Part of the instruction handed out by Reinhard Heydrich as head of state police was that as many men as possible should be rounded up and arrested. 30,000 Jewish men were arrested, held in prisons and then transferred to concentration camps. At this time, Buchenwald, Dachau and Sachsenhausen camps were already running and they found themselves held there.

While most of the Jewish men were released from the concentration camps on the proviso that they leave Reich territory, many hundreds died before they had this opportunity.

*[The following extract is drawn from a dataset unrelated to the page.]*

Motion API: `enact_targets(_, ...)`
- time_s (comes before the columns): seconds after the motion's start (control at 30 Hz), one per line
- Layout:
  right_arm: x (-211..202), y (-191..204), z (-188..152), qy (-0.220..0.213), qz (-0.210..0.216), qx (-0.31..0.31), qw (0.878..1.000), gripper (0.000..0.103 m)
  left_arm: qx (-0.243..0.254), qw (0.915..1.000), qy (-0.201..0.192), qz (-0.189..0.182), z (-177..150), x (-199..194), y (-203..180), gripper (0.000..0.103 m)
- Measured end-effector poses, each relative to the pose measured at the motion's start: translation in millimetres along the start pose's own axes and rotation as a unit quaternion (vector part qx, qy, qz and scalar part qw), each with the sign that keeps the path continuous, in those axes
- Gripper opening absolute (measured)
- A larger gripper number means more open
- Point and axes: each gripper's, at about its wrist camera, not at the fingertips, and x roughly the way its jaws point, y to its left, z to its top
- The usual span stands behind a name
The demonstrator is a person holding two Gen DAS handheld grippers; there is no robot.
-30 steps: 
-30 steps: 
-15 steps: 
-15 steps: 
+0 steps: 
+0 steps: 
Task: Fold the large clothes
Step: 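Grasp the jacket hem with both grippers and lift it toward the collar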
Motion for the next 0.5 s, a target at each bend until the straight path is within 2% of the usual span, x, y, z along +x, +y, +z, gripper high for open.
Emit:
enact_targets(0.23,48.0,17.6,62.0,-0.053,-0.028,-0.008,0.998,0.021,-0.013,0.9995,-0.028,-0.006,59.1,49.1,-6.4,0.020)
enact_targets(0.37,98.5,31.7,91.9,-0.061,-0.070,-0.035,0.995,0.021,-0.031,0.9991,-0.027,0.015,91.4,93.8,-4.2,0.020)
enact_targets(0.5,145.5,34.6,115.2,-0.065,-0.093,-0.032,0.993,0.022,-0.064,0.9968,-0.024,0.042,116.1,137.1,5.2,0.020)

Goering wasn’t happy following the break up of Jewish property as he felt that German insurance companies would have to foot the bill for repairs/compensation. So to stop this from happening, he brought in laws to remove Jews from the German economy. Further laws were then brought in which made it illegal for Jews to own property, made it illegal to hire Jews for work, required Jewish people to sell their businesses to “Ayrians” for a pittance and demanded the expulsion of Jewish children from schools.

Kristallnacht needs to stand as a lesson. When people say right wing policies are harmless, they need to remember how easy it is for things to be taken to ‘the next level’ and say NEVER AGAIN!